**REQUIRED ACTION:** Once you find the line that contains "purple shovel small: (+6, -6, -1)" in the entries below, give it again along with every following line, unchanged, through the final one.
*** Opening DATA EXCERPTS ***
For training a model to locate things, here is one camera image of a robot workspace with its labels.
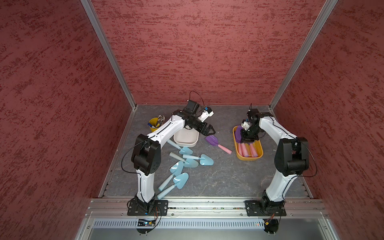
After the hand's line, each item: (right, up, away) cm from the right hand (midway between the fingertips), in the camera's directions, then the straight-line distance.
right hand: (243, 142), depth 90 cm
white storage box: (-36, +2, +11) cm, 37 cm away
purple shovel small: (+6, -6, -1) cm, 9 cm away
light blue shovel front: (-41, -16, -4) cm, 44 cm away
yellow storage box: (+10, -3, +2) cm, 11 cm away
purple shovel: (-18, 0, +9) cm, 20 cm away
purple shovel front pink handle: (-1, -5, +1) cm, 5 cm away
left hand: (-22, +7, -5) cm, 24 cm away
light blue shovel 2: (-34, -12, -1) cm, 36 cm away
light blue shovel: (-39, -21, -8) cm, 45 cm away
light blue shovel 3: (-24, -10, -1) cm, 26 cm away
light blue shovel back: (-37, -6, +4) cm, 38 cm away
*** Closing DATA EXCERPTS ***
**RESPONSE FOR THIS EXERCISE:**
purple shovel small: (+6, -6, -1) cm, 9 cm away
light blue shovel front: (-41, -16, -4) cm, 44 cm away
yellow storage box: (+10, -3, +2) cm, 11 cm away
purple shovel: (-18, 0, +9) cm, 20 cm away
purple shovel front pink handle: (-1, -5, +1) cm, 5 cm away
left hand: (-22, +7, -5) cm, 24 cm away
light blue shovel 2: (-34, -12, -1) cm, 36 cm away
light blue shovel: (-39, -21, -8) cm, 45 cm away
light blue shovel 3: (-24, -10, -1) cm, 26 cm away
light blue shovel back: (-37, -6, +4) cm, 38 cm away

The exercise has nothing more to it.